PROBLEM DESCRIPTION. There is material below. Print exactly the lines starting at the line with "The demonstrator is" and ending at the line with "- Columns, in", ends included, and no others.

INFORMATION SUPPLIED.
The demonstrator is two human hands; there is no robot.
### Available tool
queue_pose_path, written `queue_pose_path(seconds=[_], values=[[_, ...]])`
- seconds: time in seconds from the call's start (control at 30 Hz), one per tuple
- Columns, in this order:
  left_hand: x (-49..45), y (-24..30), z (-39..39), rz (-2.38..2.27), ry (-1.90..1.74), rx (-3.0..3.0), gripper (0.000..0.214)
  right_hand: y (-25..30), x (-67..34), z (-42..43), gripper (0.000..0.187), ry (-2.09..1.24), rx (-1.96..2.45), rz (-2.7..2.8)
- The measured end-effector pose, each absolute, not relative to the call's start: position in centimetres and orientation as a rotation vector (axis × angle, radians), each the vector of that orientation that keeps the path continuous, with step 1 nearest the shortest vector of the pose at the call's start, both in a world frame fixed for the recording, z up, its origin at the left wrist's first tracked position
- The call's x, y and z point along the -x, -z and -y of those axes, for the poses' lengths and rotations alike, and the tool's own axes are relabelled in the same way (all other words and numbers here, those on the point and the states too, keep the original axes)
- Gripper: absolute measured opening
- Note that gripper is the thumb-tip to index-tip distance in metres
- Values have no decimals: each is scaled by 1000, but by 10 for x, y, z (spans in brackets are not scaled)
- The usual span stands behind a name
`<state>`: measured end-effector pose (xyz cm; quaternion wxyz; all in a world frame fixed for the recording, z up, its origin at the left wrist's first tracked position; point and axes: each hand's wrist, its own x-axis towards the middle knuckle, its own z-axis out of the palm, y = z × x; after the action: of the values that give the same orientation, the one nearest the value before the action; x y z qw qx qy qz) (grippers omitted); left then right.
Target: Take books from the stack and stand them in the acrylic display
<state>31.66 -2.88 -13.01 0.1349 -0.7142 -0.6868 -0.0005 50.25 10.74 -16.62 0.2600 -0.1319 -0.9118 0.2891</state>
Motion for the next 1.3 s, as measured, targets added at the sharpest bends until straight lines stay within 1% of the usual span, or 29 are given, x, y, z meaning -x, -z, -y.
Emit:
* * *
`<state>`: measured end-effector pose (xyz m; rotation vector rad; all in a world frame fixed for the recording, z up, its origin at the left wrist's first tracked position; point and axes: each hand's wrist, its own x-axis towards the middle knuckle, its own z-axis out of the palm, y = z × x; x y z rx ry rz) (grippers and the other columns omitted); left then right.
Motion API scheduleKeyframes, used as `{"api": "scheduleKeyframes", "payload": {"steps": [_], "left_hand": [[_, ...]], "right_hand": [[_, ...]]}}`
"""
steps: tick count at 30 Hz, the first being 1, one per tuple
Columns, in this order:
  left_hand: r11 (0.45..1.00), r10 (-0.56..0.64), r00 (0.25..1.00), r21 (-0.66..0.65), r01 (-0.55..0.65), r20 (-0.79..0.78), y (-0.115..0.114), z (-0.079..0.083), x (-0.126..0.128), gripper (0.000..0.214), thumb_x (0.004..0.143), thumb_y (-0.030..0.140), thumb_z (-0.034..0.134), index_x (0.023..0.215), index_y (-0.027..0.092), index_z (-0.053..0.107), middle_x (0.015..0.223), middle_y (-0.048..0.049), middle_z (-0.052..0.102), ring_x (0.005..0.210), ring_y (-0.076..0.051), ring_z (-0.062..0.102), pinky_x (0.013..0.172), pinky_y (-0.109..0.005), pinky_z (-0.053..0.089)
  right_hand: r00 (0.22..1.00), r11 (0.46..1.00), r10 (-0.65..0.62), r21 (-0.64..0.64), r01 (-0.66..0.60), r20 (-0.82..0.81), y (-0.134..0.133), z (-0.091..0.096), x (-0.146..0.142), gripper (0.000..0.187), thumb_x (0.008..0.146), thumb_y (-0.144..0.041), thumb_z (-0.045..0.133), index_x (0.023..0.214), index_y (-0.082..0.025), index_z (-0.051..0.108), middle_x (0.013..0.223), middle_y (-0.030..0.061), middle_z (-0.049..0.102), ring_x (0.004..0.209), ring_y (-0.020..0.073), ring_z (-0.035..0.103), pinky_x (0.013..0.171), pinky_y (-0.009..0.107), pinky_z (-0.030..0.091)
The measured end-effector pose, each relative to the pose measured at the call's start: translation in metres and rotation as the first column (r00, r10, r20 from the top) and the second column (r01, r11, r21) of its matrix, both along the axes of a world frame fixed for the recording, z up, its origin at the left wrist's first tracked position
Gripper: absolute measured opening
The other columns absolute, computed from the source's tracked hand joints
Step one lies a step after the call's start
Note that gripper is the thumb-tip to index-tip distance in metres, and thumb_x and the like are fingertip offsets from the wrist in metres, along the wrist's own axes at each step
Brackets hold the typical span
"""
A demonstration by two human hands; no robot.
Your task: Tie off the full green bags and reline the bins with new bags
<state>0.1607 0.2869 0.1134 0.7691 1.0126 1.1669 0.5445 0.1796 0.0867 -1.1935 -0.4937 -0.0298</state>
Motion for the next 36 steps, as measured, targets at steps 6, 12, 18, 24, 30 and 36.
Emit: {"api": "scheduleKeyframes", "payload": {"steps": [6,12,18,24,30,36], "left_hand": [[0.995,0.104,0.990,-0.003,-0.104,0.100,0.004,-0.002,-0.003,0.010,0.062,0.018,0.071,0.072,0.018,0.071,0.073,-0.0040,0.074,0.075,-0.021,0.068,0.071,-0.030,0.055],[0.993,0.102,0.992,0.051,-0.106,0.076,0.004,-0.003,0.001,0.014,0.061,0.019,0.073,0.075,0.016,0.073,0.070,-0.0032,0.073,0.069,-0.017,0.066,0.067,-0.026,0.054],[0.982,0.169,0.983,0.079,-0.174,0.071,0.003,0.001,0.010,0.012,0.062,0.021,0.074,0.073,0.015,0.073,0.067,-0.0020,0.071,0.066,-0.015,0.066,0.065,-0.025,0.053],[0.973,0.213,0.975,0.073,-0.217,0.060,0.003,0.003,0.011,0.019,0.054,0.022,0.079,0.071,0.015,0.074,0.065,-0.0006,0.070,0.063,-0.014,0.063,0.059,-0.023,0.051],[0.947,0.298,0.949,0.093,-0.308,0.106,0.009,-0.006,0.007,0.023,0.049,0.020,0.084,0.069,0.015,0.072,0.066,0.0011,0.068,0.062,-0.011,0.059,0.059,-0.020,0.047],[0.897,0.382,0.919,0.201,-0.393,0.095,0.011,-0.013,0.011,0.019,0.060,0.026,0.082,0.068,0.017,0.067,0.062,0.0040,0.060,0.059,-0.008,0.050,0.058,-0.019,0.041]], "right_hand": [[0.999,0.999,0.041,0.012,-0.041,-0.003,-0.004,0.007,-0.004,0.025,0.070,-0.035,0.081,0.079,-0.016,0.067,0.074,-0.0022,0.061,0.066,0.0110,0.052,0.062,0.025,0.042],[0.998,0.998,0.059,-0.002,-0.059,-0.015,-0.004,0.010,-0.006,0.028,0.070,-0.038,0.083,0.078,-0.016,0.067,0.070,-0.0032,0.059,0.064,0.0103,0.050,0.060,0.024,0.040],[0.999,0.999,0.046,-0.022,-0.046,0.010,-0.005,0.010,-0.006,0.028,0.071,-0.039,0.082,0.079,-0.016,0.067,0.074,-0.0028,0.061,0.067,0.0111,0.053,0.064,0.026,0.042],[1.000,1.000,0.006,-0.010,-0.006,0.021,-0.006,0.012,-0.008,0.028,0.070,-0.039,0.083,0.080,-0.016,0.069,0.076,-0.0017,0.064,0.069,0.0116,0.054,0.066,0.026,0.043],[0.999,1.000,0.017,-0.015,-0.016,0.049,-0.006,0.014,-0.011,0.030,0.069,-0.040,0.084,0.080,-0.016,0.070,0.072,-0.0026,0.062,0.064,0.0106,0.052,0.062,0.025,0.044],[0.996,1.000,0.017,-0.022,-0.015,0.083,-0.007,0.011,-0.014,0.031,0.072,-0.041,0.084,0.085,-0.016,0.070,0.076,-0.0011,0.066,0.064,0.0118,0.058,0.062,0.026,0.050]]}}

SOLUTION FOR THIS PROBLEM.
The demonstrator is two human hands; there is no robot.
### Available tool
queue_pose_path, written `queue_pose_path(seconds=[_], values=[[_, ...]])`
- seconds: time in seconds from the call's start (control at 30 Hz), one per tuple
- Columns, in this order:

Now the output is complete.